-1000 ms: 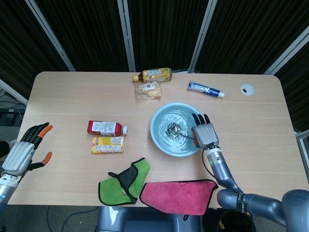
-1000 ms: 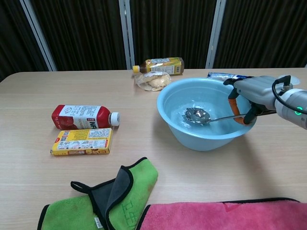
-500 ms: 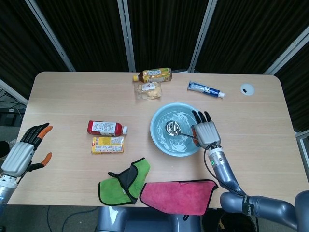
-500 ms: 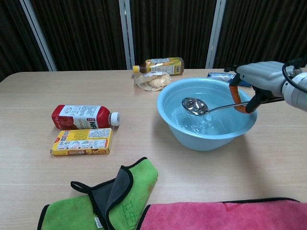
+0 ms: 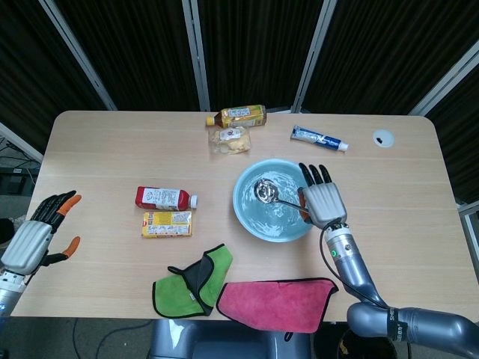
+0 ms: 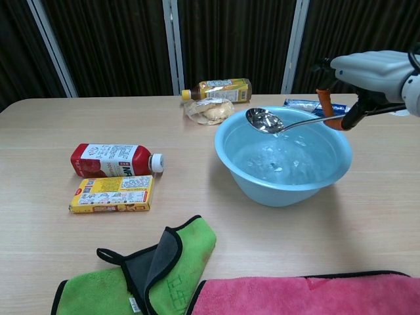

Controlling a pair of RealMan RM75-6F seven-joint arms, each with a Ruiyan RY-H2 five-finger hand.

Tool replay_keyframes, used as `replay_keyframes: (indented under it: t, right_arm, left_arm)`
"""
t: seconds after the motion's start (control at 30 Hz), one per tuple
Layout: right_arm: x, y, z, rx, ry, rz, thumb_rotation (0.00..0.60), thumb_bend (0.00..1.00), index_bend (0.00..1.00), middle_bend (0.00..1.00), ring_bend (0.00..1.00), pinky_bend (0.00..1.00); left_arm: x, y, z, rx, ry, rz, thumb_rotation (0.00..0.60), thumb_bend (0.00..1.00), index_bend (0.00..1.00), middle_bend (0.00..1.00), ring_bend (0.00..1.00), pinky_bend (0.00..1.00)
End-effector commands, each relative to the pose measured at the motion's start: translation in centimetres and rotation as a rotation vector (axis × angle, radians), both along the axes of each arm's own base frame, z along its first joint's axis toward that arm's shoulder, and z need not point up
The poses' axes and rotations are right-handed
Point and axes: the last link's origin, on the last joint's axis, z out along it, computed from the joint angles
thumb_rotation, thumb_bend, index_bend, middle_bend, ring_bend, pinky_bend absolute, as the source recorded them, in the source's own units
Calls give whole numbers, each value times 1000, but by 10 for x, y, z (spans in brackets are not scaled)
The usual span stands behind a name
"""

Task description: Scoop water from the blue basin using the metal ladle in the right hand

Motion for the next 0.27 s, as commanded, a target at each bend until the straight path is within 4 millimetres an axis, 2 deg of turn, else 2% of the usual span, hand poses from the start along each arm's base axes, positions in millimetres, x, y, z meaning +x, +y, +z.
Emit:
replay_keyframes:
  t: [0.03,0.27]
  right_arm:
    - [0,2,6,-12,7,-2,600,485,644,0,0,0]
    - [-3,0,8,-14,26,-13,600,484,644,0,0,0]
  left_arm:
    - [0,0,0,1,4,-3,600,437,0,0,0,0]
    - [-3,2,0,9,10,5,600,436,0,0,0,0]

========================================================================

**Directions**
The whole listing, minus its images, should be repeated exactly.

**Exercise solution**
-1000 ms: 
-1000 ms: 
-500 ms: 
-500 ms: 
+0 ms: 
+0 ms: 

Controlling a pair of RealMan RM75-6F seven-joint arms, each with a Ruiyan RY-H2 five-finger hand.

Tool replay_keyframes, used as `replay_keyframes: (indented under it: t, right_arm, left_arm)`
"""
t: seconds after the motion's start (control at 30 Hz), one per tuple
Layout: right_arm: x, y, z, rx, ry, rz, thumb_rotation (0.00..0.60), thumb_bend (0.00..1.00), index_bend (0.00..1.00), middle_bend (0.00..1.00), ring_bend (0.00..1.00), pinky_bend (0.00..1.00); left_arm: x, y, z, rx, ry, rz, thumb_rotation (0.00..0.60), thumb_bend (0.00..1.00), index_bend (0.00..1.00), middle_bend (0.00..1.00), ring_bend (0.00..1.00), pinky_bend (0.00..1.00)
End-effector commands, each relative to the pose measured at the motion's start: translation in centimetres and rotation as a rotation vector (axis × angle, radians), both along the axes of each arm's own base frame, z along its first joint's axis toward that arm's shoulder, and z need not point up
The poses' axes and rotations are right-handed
Point and axes: the last link's origin, on the last joint's axis, z out along it, computed from the joint angles
thumb_rotation, thumb_bend, index_bend, middle_bend, ring_bend, pinky_bend absolute, as the source recorded them, in the source's own units
Calls give whole numbers, each value times 1000, but by 10 for x, y, z (spans in brackets are not scaled)
The usual span stands behind a name
"""

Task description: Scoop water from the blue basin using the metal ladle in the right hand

Motion for the next 0.27 s, as commanded, a target at each bend until the straight path is within 4 millimetres an axis, 2 deg of turn, else 2% of the usual span, hand poses from the start along each arm's base axes, positions in millimetres, x, y, z meaning +x, +y, +z.
Emit:
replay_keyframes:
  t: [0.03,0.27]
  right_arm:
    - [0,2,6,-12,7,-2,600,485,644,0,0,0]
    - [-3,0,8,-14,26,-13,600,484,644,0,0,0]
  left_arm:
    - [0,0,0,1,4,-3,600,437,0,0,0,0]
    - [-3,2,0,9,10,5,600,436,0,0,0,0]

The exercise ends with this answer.